— PROBLEM DESCRIPTION —
From the records below, return every line containing the word "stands".

— RECORD SET —
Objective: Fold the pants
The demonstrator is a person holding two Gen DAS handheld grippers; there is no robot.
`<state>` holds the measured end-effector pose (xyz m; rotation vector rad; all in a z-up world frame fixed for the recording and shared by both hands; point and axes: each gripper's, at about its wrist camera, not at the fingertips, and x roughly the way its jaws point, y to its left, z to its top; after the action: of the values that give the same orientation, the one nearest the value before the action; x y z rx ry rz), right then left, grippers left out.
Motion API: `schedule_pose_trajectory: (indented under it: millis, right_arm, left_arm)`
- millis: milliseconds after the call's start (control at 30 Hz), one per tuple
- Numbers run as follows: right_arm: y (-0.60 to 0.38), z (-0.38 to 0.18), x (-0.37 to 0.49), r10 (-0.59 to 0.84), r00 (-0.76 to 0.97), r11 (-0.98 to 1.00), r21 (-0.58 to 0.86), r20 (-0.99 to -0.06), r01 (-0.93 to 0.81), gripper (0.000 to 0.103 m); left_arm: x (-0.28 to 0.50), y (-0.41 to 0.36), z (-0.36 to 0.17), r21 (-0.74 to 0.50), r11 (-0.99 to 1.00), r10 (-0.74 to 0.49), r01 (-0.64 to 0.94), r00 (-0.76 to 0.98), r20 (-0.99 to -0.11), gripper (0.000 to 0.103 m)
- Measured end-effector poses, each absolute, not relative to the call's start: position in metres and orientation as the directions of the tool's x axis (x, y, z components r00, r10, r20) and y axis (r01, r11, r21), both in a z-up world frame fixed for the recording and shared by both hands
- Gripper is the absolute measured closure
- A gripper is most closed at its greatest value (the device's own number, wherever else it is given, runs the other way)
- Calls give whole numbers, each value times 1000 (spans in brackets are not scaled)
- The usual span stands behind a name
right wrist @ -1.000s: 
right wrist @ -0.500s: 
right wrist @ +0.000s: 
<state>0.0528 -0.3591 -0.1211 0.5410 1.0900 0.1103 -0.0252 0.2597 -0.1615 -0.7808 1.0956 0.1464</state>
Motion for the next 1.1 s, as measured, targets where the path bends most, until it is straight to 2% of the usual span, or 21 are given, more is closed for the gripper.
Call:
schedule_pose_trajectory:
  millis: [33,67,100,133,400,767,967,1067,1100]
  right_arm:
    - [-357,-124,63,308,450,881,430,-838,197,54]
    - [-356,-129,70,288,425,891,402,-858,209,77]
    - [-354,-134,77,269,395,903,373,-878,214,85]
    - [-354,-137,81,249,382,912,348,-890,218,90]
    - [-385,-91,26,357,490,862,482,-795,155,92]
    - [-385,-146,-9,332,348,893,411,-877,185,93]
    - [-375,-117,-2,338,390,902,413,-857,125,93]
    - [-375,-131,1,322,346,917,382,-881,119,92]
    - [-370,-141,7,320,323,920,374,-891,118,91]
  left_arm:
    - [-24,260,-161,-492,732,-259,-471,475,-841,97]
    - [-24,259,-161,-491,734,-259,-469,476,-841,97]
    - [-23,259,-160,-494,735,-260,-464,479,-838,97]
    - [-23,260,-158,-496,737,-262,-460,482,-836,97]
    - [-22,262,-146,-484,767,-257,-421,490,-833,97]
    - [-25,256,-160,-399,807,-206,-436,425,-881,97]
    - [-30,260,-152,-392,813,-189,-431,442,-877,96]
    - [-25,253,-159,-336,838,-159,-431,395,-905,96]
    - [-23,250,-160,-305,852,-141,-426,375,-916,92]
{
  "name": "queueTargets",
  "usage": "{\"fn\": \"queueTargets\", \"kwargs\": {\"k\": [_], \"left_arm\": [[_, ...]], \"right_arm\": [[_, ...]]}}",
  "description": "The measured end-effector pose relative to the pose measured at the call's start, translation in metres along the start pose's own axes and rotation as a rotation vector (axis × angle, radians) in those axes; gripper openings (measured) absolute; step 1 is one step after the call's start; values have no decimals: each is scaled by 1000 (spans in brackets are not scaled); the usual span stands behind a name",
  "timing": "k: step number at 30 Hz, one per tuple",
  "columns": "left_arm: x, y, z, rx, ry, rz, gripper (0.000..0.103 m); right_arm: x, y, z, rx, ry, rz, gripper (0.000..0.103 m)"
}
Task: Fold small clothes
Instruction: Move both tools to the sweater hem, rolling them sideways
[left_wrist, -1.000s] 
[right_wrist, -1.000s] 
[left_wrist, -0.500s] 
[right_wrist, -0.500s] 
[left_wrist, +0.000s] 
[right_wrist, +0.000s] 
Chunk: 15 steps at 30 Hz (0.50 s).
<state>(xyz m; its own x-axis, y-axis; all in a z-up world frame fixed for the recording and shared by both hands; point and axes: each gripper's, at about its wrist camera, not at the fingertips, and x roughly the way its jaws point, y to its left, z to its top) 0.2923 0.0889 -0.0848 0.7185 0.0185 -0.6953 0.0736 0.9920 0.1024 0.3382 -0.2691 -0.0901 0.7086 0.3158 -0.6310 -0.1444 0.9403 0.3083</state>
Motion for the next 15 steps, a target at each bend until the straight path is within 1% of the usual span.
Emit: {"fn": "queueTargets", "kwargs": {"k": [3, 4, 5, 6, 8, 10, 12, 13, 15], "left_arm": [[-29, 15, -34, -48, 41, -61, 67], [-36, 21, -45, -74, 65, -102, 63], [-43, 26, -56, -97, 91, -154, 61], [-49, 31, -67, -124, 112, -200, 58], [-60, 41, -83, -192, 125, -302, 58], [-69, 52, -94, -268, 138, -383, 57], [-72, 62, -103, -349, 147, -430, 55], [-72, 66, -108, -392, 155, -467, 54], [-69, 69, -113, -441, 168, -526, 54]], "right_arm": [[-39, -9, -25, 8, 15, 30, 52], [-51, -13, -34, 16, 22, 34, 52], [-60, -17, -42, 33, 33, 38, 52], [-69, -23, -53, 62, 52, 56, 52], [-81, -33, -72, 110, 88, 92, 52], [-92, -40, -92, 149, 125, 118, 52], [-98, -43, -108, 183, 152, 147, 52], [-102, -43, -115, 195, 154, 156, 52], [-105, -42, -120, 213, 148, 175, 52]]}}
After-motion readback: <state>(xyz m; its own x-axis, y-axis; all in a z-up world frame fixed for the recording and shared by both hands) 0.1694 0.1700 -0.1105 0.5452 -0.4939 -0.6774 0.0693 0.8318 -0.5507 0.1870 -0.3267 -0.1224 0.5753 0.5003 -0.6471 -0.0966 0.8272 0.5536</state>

— RESULT FOR THIS TASK —
- The usual span stands behind a name
  "description": "The measured end-effector pose relative to the pose measured at the call's start, translation in metres along the start pose's own axes and rotation as a rotation vector (axis × angle, radians) in those axes; gripper openings (measured) absolute; step 1 is one step after the call's start; values have no decimals: each is scaled by 1000 (spans in brackets are not scaled); the usual span stands behind a name",

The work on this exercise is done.